▸ **About this task**
A single number is the expected answer: the count of lines in the listing that hold the word "robot".

★ ★ ★ ★

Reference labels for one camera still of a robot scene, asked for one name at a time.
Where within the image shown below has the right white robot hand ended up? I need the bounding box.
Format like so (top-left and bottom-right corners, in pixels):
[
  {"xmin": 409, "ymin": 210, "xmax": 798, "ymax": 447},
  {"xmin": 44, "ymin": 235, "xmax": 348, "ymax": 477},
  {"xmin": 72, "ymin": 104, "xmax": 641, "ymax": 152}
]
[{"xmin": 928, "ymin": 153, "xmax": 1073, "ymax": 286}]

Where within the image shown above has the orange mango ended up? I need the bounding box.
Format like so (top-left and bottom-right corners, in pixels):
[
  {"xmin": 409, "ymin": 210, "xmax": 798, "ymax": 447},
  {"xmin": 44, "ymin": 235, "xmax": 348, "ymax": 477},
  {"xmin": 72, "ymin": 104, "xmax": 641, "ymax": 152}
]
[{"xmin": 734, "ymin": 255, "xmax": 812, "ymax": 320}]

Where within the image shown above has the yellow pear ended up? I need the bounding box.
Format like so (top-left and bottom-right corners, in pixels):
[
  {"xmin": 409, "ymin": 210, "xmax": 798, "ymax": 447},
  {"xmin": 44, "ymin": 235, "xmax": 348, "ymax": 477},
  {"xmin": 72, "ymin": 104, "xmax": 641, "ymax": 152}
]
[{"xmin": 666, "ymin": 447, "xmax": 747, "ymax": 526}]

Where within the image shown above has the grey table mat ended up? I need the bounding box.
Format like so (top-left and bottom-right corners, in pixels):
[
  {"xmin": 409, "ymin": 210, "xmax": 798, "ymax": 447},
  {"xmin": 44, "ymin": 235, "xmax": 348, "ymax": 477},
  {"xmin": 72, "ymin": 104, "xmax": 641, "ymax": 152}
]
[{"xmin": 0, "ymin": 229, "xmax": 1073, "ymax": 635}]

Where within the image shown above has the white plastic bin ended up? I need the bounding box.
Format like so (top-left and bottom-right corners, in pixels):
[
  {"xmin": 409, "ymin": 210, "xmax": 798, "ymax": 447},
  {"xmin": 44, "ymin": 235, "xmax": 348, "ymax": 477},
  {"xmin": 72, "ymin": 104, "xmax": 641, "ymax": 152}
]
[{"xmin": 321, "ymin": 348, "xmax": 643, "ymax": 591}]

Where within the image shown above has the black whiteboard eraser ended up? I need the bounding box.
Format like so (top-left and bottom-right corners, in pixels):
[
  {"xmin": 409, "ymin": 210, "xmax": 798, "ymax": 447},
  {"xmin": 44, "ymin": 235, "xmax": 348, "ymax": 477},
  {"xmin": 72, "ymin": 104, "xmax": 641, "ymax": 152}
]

★ ★ ★ ★

▸ **Answer box**
2